**THE PROBLEM:** In the reply, include exactly the lines of the entries below from the first to the line with "A click at (80, 278)", that line included.

+ + + + +

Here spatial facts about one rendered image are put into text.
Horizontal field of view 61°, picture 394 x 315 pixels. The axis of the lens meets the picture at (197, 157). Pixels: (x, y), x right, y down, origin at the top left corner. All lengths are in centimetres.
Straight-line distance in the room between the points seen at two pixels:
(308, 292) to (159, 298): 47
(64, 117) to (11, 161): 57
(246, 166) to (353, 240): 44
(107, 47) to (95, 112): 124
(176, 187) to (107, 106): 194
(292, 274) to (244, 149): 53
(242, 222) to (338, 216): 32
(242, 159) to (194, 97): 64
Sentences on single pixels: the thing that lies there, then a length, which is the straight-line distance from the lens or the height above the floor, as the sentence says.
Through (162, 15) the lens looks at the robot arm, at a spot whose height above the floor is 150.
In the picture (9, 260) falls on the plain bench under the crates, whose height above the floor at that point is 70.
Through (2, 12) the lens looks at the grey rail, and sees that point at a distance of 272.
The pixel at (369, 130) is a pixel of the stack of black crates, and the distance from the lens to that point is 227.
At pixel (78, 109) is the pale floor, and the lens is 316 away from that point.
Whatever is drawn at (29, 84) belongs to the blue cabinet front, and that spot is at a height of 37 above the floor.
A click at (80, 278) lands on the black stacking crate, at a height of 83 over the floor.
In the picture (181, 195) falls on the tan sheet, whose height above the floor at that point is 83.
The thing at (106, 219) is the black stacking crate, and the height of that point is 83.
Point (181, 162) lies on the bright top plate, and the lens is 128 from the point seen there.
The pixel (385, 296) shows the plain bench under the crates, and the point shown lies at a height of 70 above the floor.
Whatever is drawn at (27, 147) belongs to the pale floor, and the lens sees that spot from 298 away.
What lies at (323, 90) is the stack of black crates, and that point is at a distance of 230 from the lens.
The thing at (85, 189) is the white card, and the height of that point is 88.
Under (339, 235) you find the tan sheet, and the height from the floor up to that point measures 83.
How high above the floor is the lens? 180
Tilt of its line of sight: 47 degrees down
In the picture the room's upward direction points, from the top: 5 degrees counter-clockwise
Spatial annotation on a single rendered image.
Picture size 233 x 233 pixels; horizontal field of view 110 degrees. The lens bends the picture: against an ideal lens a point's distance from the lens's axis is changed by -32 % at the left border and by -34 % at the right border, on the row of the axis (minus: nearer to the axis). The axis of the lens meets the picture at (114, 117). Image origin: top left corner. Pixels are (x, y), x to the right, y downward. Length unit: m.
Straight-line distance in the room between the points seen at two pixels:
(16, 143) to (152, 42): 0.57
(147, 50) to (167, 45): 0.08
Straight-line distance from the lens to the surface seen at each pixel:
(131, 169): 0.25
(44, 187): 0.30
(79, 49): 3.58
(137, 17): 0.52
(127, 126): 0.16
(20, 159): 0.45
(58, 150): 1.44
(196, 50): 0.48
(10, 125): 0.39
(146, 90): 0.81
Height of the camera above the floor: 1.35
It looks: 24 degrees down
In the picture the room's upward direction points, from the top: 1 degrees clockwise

+ + + + +

**PROBLEM SOLUTION:**
Here spatial facts about one rendered image are put into text.
Horizontal field of view 61°, picture 394 x 315 pixels. The axis of the lens meets the picture at (197, 157). Pixels: (x, y), x right, y down, origin at the top left corner. All lengths are in centimetres.
Straight-line distance in the room between the points seen at two pixels:
(308, 292) to (159, 298): 47
(64, 117) to (11, 161): 57
(246, 166) to (353, 240): 44
(107, 47) to (95, 112): 124
(176, 187) to (107, 106): 194
(292, 274) to (244, 149): 53
(242, 222) to (338, 216): 32
(242, 159) to (194, 97): 64
Sentences on single pixels: the thing that lies there, then a length, which is the straight-line distance from the lens or the height above the floor, as the sentence says.
Through (162, 15) the lens looks at the robot arm, at a spot whose height above the floor is 150.
In the picture (9, 260) falls on the plain bench under the crates, whose height above the floor at that point is 70.
Through (2, 12) the lens looks at the grey rail, and sees that point at a distance of 272.
The pixel at (369, 130) is a pixel of the stack of black crates, and the distance from the lens to that point is 227.
At pixel (78, 109) is the pale floor, and the lens is 316 away from that point.
Whatever is drawn at (29, 84) belongs to the blue cabinet front, and that spot is at a height of 37 above the floor.
A click at (80, 278) lands on the black stacking crate, at a height of 83 over the floor.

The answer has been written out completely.